Hey folks, I was curious about the flink segment w...
# general
e
Hey folks, I was curious about the flink segment writer[1][2]. Is column sorting supported when using this method of segment creation? Is that handled internally by IngestionUtils.buildSegment i.e. SegmentIndexCreationDriverImpl#build ? Or is sorting not supported when building segments with Flink? Thanks! [1] https://github.com/apache/pinot/blob/e41d86b4b1225a4857767960ce595d735d5ec620/pinot-connectors/pinot-flink-connector/src/main/java/org/apache/pinot/connector/flink/sink/FlinkSegmentWriter.java [2] https://github.com/apache/pinot/blob/e41d86b4b1225a4857767960ce595d735d5ec620/pinot-connectors/pinot-flink-connector/src/main/java/org/apache/pinot/connector/flink/sink/PinotSinkFunction.java
m
Likely not, but adding @Yupeng Fu to confirm.
e
Got it, I assumed that was the case. A few follow up questions: 1. To what extent does sorting impact query latency? How much would one expect query latency to decrease by having a sorted column Vs no sorted column assuming that the column is always used for filtering? 2. Is strict “sorting” a requirement ie all values in a column are in ascending/descending order, or is it sufficient that all rows with the same value for the sorting column are in contiguous block such that a start and end index for that sorting value could be computed?
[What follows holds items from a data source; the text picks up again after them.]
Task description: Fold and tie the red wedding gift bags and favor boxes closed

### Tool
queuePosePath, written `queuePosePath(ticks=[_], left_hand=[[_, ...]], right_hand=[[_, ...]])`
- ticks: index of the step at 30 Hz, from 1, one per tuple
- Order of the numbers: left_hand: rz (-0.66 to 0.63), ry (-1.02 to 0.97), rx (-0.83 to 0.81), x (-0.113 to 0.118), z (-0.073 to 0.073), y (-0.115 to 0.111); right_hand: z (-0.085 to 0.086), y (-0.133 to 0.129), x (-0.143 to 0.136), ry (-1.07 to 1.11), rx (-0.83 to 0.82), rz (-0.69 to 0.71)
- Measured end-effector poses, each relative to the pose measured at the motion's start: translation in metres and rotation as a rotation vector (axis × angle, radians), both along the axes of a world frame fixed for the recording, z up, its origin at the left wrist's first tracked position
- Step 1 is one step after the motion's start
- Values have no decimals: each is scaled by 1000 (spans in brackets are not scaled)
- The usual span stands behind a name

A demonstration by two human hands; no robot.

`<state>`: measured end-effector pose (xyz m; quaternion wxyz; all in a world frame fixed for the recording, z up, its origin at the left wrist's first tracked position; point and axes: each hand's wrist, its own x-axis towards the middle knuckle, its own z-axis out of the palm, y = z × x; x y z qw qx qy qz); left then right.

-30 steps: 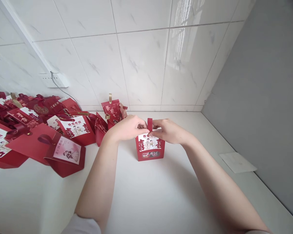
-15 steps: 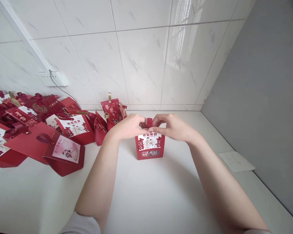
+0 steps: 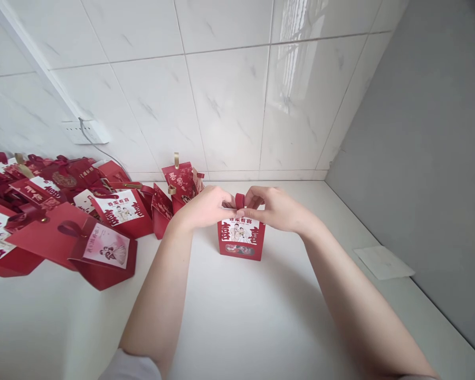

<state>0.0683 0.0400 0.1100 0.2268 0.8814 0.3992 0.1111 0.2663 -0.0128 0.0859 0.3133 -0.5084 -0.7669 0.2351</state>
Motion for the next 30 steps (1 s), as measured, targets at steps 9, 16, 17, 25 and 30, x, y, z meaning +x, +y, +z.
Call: queuePosePath(ticks=[9, 16, 17, 25, 30], left_hand=[[-40, -15, 129, 2, 1, -4], [-48, -35, 54, 2, 0, -6], [-47, -43, 40, 2, 0, -6], [-4, -179, 95, 7, -2, -11], [-10, -386, 276, 11, -2, -10]], right_hand=[[-3, 0, -9, -66, 93, -11], [-3, 0, -7, -82, 89, -12], [-3, 0, -7, -77, 92, -18], [2, -5, -9, 157, 163, -42], [3, -5, -10, 158, 280, -259]])
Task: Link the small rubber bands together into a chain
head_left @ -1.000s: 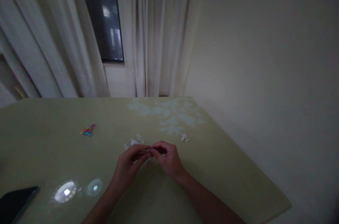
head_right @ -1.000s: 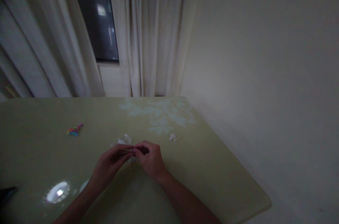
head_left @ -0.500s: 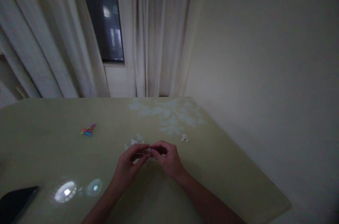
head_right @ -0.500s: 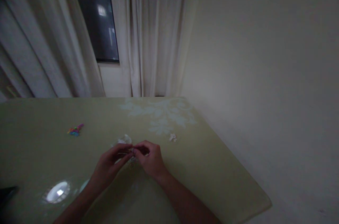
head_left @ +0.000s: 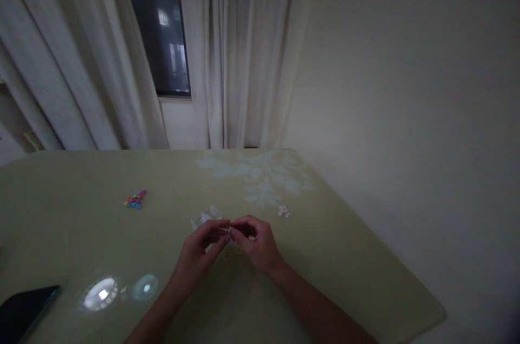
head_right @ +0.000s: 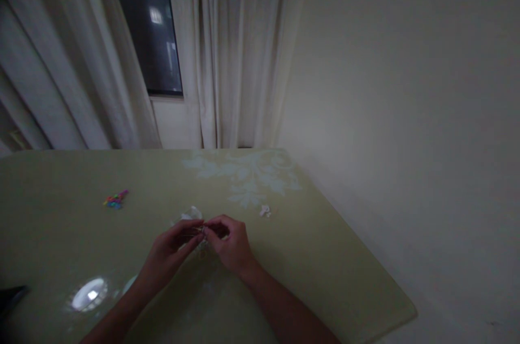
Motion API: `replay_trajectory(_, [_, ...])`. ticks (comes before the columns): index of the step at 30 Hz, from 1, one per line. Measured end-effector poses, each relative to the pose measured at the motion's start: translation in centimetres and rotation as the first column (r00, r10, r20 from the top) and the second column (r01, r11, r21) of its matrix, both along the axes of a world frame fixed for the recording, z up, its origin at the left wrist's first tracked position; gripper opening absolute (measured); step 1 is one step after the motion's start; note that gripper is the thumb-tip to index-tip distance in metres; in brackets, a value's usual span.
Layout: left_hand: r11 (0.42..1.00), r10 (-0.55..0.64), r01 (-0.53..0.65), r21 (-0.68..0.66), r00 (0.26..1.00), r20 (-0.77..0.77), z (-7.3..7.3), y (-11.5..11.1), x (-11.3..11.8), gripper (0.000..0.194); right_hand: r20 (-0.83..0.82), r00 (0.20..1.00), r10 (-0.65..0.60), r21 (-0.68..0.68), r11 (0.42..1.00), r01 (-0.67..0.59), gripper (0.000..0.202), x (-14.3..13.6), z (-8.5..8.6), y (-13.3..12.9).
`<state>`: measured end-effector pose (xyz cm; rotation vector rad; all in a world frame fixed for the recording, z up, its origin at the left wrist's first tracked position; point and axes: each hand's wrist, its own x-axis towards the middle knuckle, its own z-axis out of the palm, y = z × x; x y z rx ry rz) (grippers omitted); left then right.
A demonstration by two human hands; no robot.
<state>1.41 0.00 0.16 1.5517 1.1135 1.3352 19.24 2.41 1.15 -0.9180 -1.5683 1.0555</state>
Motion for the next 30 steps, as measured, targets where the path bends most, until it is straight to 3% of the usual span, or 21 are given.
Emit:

3. Can segments be concatenated, or is there a construct like a partial segment that can be combined with other partials to create a segment?
m
1. Sorted index definitely helps in quickly identify the rows that satisfy the predicates. Inverted index does the same. Although, sorted index provided locality (then can reduce disk fetches), as well as does not need additional space (data and index are the same storage).
2. Yes, strict sorting is required for fast lookups
3. Segments can be concatenated via segment merge minion job
e
2. Contrived example to clarify: If I had the sorting column
foo
holding INT values, and 5 rows with the values: 1, 1, 2, 3, 3 Could these rows appear in this order in the segment and be considered sorted (this assumes that the sorted index only holds start and end indexes): 2 1 1 3 3 where the sorted index would look like:
Copy code
Value   start_index   end_index  
 ------- ------------- ----------- 
      2             0           0  
      1             1           2  
      3             3           4
3. Can Segment concatenation be extracted or used externally from minions? I ask all this thinking about a system like Apache Beam/Apache Flink where “sorting” (grouping, really) could be accomplished in parallel by using KeyedStreams (key value pairs) keyed off of the value of the sorting column, writing “partial segments” for each key, and concatenating the partial segments in any order given that each partial segment would hold all the data for a single value of the sorting column
The bit about “concatenating segments” is not a strict requirement; if locality is sufficient as opposed to all values in the sorting column being in order, I think sorting within a window of data in a streaming system could be accomplished with reasonable parallelism and without needing to hold the entire dataset in memory to sort it
Possibly even better might be if the concept of “ConsimingSegment” were usable in a stream processing system, effectively using stream processing to create offline segments via the same mechanism that Pinot real-time consumption does (but without the need for the resources of the cluster to be used in that computation)
m
2, 1, 1, 3, 3
is not a sorted sequence, so it won’t be considered sorted column in Pinot.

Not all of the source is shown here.